Cultura, musica e spettacolo

Concerti: Stefano Bollani e Hyung-Ki Joo insieme a Taranto

Svelata la grossa sorpresa all’interno della ventottesima rassegna Ico OMG in programma al teatro Orfeo. Due grandi pianisti, repertorio infinito, cifra improvvisativa sconfinata, uniti da “divertentismo” e guizzo ironico. Da non perdere

Comunicato stampa
12.09.2019 11:01

Stefano Bollani e Hyung-Ki Joo, due grandi pianisti di statura internazionale per uno spettacolo straordinario, unico, venerdì 29 maggio 2020, Stagione orchestrale 2019/2020 in collaborazione con il Comune di Taranto, partner istituzionali Regione Puglia e MiBAC, Ministero per i Beni e le Attività culturali. Nella recente conferenza stampa di presentazione svoltasi a Palazzo di Città, il direttore artistico dell’Orchestra della Magna Grecia, Piero Romano, aveva fatto cenno a una ulteriore sorpresa all’interno della ventottesima stagione. Ecco, dunque, svelati i nomi: Bollani e Joo, due fra gli artisti più “corteggiati” del panorama musicale internazionale. Due artisti che si “spiegano” da soli. La tecnica elevata dei due pianisti non si discute. Per loro “parlano” le centinaia di concerti in tutto il mondo. I due spaziano con disinvoltura da un genere all’altro sempre con risultati straordinari. Valore aggiunto negli spettacoli di Bollani e Hyung-Ki Joo: la cifra ironica, il sano divertimento applicato a pop, rock, jazz e classica. Dunque, due grandi artisti per un appuntamento che ha tutti i crismi dell’eccezionalità. E bene ha fatto l’Orchestra a portarsi “a casa”, al teatro Orfeo, una coppia di musicisti di grande richiamo. 
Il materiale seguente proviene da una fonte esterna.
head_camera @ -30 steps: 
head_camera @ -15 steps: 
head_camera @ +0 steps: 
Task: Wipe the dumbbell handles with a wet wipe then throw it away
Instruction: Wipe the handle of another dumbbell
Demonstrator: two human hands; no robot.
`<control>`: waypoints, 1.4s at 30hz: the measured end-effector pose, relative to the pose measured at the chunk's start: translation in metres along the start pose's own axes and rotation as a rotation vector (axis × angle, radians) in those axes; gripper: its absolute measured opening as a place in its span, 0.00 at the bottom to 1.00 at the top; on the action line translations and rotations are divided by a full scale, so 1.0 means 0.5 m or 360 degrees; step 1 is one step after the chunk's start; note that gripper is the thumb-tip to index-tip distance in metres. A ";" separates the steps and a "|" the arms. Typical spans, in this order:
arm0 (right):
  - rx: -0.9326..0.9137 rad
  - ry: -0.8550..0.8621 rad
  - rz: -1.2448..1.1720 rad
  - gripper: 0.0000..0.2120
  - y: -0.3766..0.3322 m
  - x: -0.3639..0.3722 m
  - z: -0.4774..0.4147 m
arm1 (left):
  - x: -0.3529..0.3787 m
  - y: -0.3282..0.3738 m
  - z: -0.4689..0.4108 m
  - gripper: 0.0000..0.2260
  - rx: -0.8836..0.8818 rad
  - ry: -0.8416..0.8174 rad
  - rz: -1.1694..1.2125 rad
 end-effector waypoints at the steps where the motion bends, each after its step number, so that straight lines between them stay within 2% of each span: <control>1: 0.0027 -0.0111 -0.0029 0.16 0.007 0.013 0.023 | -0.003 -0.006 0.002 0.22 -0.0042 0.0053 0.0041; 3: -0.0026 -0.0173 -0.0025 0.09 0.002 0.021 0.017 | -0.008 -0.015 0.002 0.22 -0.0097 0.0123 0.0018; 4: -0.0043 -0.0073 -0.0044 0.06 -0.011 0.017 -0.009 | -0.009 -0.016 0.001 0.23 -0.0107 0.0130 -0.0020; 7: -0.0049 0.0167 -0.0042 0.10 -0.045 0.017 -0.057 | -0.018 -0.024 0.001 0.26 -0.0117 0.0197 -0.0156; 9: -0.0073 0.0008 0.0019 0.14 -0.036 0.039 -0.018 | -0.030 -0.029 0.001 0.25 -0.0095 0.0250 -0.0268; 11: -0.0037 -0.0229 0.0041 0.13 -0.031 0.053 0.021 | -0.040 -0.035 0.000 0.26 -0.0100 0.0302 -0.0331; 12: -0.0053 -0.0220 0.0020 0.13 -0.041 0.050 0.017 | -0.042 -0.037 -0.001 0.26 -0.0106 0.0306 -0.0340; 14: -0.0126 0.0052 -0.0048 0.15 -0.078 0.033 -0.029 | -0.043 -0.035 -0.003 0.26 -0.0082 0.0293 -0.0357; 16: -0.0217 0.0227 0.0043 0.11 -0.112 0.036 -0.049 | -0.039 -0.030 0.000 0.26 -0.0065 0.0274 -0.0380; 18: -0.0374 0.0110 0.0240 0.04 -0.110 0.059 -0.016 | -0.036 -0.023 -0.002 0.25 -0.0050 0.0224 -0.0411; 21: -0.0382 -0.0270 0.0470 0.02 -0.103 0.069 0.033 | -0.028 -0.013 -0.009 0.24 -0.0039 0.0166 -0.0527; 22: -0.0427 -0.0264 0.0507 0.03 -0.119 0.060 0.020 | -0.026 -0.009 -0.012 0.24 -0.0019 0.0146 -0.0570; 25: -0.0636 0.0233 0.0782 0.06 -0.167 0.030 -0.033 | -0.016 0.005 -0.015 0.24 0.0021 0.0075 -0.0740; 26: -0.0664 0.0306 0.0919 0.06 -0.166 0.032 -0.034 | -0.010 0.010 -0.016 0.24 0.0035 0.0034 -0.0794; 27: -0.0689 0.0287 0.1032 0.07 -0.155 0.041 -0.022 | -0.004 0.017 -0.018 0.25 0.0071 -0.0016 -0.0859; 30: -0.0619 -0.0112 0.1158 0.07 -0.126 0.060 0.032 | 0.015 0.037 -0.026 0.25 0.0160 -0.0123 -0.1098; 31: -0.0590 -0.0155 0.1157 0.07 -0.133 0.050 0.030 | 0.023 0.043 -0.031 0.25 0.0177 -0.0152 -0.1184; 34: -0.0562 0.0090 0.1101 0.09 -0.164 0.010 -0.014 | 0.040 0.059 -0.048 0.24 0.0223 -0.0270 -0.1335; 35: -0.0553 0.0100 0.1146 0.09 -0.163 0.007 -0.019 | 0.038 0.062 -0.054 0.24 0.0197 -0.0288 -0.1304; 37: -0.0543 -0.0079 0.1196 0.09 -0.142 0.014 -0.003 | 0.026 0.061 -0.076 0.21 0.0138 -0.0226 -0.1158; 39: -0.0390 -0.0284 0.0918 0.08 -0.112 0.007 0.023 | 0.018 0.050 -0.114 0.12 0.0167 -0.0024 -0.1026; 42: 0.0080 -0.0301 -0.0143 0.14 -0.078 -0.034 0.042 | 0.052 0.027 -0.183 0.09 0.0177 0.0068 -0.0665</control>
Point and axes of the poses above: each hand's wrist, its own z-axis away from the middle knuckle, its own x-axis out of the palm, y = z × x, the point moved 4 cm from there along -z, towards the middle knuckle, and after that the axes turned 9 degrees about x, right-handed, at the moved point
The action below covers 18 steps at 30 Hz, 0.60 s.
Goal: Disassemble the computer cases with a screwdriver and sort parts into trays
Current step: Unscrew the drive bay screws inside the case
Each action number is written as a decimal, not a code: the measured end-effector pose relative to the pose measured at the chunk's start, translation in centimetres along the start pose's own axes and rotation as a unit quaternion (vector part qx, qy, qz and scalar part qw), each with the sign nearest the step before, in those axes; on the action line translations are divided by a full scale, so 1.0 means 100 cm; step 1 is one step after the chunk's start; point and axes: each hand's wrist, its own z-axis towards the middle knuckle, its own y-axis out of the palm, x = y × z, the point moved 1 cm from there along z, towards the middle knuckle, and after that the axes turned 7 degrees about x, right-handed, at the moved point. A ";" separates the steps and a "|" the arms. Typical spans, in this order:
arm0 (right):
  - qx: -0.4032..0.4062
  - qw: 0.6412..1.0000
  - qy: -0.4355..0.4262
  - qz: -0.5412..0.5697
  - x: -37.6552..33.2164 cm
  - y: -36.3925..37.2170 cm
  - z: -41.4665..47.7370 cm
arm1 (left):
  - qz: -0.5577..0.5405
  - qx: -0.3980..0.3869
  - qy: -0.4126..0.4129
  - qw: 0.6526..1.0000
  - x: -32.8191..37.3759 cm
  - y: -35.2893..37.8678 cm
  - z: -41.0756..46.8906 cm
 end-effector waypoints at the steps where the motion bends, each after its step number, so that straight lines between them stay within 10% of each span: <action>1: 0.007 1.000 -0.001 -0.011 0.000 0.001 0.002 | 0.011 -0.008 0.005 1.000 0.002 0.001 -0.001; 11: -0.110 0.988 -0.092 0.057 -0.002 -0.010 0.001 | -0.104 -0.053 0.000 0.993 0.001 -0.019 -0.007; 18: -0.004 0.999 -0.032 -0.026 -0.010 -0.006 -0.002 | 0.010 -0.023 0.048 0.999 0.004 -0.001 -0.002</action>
Stefano Bollani, noto al grande pubblico per concerti jazz con grandi della musica internazionale e per le numerose trasmissioni televisive e radiofoniche, di cui è spesso autore, inizia a studiare pianoforte all’età di sei anni ed esordisce professionalmente a quindici. Dopo il diploma di conservatorio e una breve esperienza nel mondo del pop (Raf e Jovanotti, fra gli altri), suona alla Town Hall di New York, il Barbican di Londra, la Scala di Milano, la Salle Pleyel di Parigi. Centinaia i concerti con Enrico Rava (tredici album). Collabora con Richard Galliano, Bill Frisell, Gato Barbieri, Sol Gabetta, Phil Woods, Lee Konitz, Pat Metheny e Chick Corea. E’ il secondo musicista, dopo Antonio Carlos Jobim, a suonare un piano a coda in una favela. In ambito classico si esibisce come solista con orchestre sinfoniche al fianco di direttori come Zubin Mehta, Kristjan Järvi, Daniel Harding, Antonio Pappano e Riccardo Chailly. Con quest’ultimo incide “Rhapsody in Blue” e “Concerto in Fa” di Gershwin (Disco di platino, 70.000 copie vendute). A teatro collabora con Claudio Bisio, Maurizio Crozza, Giuseppe Battiston, Marco Baliani, la Banda Osiris e Lella Costa. In tv è ospite di Arbore in “Meno siamo meglio stiamo” (Raiuno) e ideatore, autore e conduttore di “Sostiene Bollani” (Raitre) e “L’importante è avere un piano” (Raiuno), improvvisazioni e musica dal vivo.

Hyung-Ki Joo, acclamato come “uno degli esseri umani dotati di più grande talento”, pianista e compositore anglo–coreano, ha conquistato il grande pubblico di ogni angolo del mondo. Billy Joel lo scelse per gli arrangiamenti e l’incisione dei brani di musica classica per l’album “Fantasies and Delusions”, per mesi nella classifica di Billboard per diciotto settimane. Nato in Inghilterra da genitori sudcoreani, ha conseguito i diplomi di laurea e master alla Manhattan School of Music. Come solista si è esibito con la London Philharmonic, la Royal Philharmonic, Seoul Philharmonic, KBS e la Warsaw Symphonia. È uno dei membri fondatori del trio pianistico Dimension. Suoi partner di musica da camera sono stati Lidia Baich, Michael Collins, Gervase de Peyer, Martin Frost, Nobuko Imai, Monika Leskovar, Janine Jansen, Mischa Maisky, Julian Rachlin e Radovan Vlatkovich. Insieme con il violinista Aleksey Igudesman, Hyung-ki Joo ha travolto il mondo con spettacoli straordinari, combinando la musica classica con la cultura popolare e dando vita a spettacoli comici seguendo le impronte di artisti come Victor Borge e Dudley Moore.